De sentir a dor que não é minha deveras mas que é possível chegar até a mim quando percebo que o outro é tão semelhante a mim, que aquilo que o fere, pode me ferir também.
Sempre me dou conta da minha pequenez quando passo próximo a um morador de rua e observo suas vestimentas, sinto o seu cheiro, percebo que o que nos separa é uma linha muito tênue.
O que me afasta de pessoas em situação de rua é que eu tenho acesso a coisas que elas não têm, como banho, roupas, casa, e meios variados de esconder meus odores corporais. Sou melhor que ele? Não, sou mais privilegiada, só isso!
Não estamos imunes à pobreza, à injustiça, ao abandono, à morte, somos todos susceptíveis quanto qualquer outro.
A humanidade se aproxima da empatia no sentido de que sabemos que tudo que afeta um humano, pode nos afetar também, que a dor de perder um filho pode bater a nossa porta.
Que um pai desesperado buscando o melhor pode se jogar num rio perigoso buscando salvar seu filho da pobreza e da miséria.
Que a minha filha, sobrinha adolescente, poderia está no lugar daquela menina morta de forma violenta e irreparável e que para seus pais deve ser desesperador saber da morte de sua filha e pior, saber que o vídeo circula na internet registrando o desespero de sua filha e a crueldade de sua morte.
Que meninos de 13, 14 anos foram presos de forma injusta, poderia ser meu sobrinho, seu filho, seu amigo.
Torço para que não seja necessário que a morte, a injustiça e o desamparo cheguem até nós para que percebamos o quão humano somos.

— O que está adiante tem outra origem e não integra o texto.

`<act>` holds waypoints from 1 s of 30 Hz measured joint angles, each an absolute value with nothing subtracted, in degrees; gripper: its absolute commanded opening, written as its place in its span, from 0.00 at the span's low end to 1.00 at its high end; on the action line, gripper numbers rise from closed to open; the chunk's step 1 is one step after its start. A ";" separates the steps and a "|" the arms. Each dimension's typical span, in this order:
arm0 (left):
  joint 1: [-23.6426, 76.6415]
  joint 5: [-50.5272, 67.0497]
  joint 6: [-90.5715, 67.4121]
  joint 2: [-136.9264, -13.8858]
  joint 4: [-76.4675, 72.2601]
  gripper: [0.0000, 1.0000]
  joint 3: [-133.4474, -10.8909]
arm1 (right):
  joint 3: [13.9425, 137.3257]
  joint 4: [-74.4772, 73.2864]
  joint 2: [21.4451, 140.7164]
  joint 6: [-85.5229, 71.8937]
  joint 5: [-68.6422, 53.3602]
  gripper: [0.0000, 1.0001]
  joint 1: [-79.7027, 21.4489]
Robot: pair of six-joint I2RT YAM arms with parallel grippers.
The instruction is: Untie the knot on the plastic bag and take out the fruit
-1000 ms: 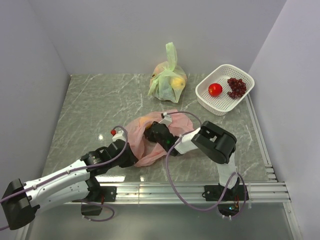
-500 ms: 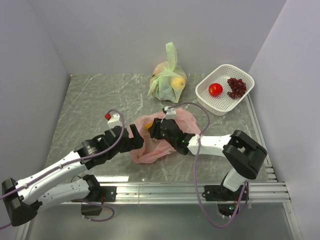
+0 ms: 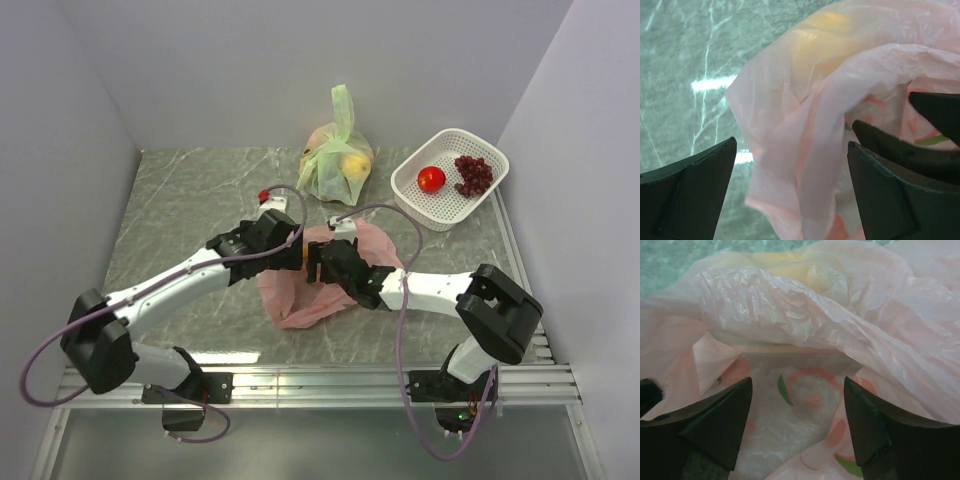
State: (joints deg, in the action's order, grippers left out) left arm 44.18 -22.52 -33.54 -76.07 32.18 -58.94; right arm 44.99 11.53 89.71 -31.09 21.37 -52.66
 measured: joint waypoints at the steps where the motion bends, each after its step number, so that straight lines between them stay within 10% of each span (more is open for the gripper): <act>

Que a tua humanidade, assim como a minha, possa vim com gargalhadas de crianças, beijos na testa, abraços carinhosos, declarações de amor inoportunas, brigadeiro de colher num dia frio, pipoca estourada para assistir o filme, jantar romântico com seu amor, o sorriso gostoso da sua mãe, o eu te amo do seu filho, uma tarde com as mulheres de sua vida. Que a crueldade não seja necessária para mostrar o quanto humanos somos.
Que sigamos vivos e espantados reconhecendo que somos mais semelhantes que diferentes, e isso já basta.